Conosciuta con lo pseudonimo di “Mafia Spa”, il giro d’affari annuale ipotizzato dalla Cgia di Mestre è pari a 40 miliardi di euro, vale a dire il 2% abbondante del Prodotto Interno Lordo (Pil). Si tratta del secondo mercato nazionale alle spalle del comparto energetico. Valore che, secondo le norme europee approvate nel 2014 dalla Commissione, va conteggiato nel paniere insieme a tutte le altre attività illecite come la prostituzione, il traffico di droga e il contrabbando di sigarette. Seguendo questo ragionamento, si devono aggiungere i 157 miliardi illeciti fatturati nel 2022: 79,7 sono “nascosti” dalla sottodichiarazione, 62.4 dal lavoro irregolare e 15.2 mld dalla voce “Altro”.
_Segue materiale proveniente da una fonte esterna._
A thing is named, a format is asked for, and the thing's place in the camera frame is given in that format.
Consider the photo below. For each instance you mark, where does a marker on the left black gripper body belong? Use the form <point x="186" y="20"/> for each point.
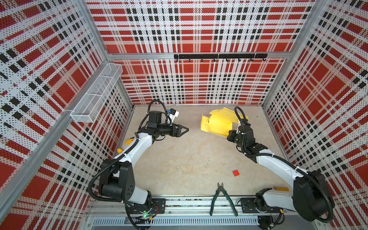
<point x="166" y="129"/>

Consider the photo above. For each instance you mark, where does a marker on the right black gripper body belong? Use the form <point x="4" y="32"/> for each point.
<point x="233" y="137"/>

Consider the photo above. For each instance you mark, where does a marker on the yellow paper box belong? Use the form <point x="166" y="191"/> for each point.
<point x="223" y="122"/>

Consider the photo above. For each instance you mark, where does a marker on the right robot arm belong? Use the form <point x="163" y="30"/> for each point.
<point x="309" y="194"/>

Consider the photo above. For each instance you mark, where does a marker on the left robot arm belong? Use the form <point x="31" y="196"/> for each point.
<point x="115" y="182"/>

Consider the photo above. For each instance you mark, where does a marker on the small red square block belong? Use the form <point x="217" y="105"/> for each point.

Fatturato Mafia, la divisione per province
Una buona fetta di economia sommersa viene dunque fatturata dalla mafia, come attestato dalla Cgia. L’associazione degli artigiani definisce “imbarazzante e inaccettabile”, nella sua nota di commento, che queste attività siano ammesse nel conteggio conclusivo.
L’ultimo valore disponibile, che ovviamente va preso con le pinze, riguarda il 2020: 17,4 miliardi di euro all’anno che hanno gonfiato il Pil nazionale. La concentrazione del tessuto economico di stampo mafioso è polarizzante: ai territori di origine del Mezzogiorno, e in particolare della Sicilia, si aggiungono le aree più industrializzate del Centro Nord, con Lombardia e Piemonte in primis. Tuttavia, le ramificazioni di Cosa Nostra sono talmente ampie che l’intero Stivale presenta criticità in tal senso, seppur a basso rischio. Dallo studio emerge che l’area del Triveneto sia quella meno coinvolta insieme alla Valle d’Aosta e – quindi – all’Umbria.
Nel Mezzogiorno le province all’interno delle quali non sono state registrate presenze riconducibili alla mafia sono quelle di Matera, Chieti, Campobasso e una fetta consistente della Sardegna (Oristano, Olbia-Tempio e Sassari).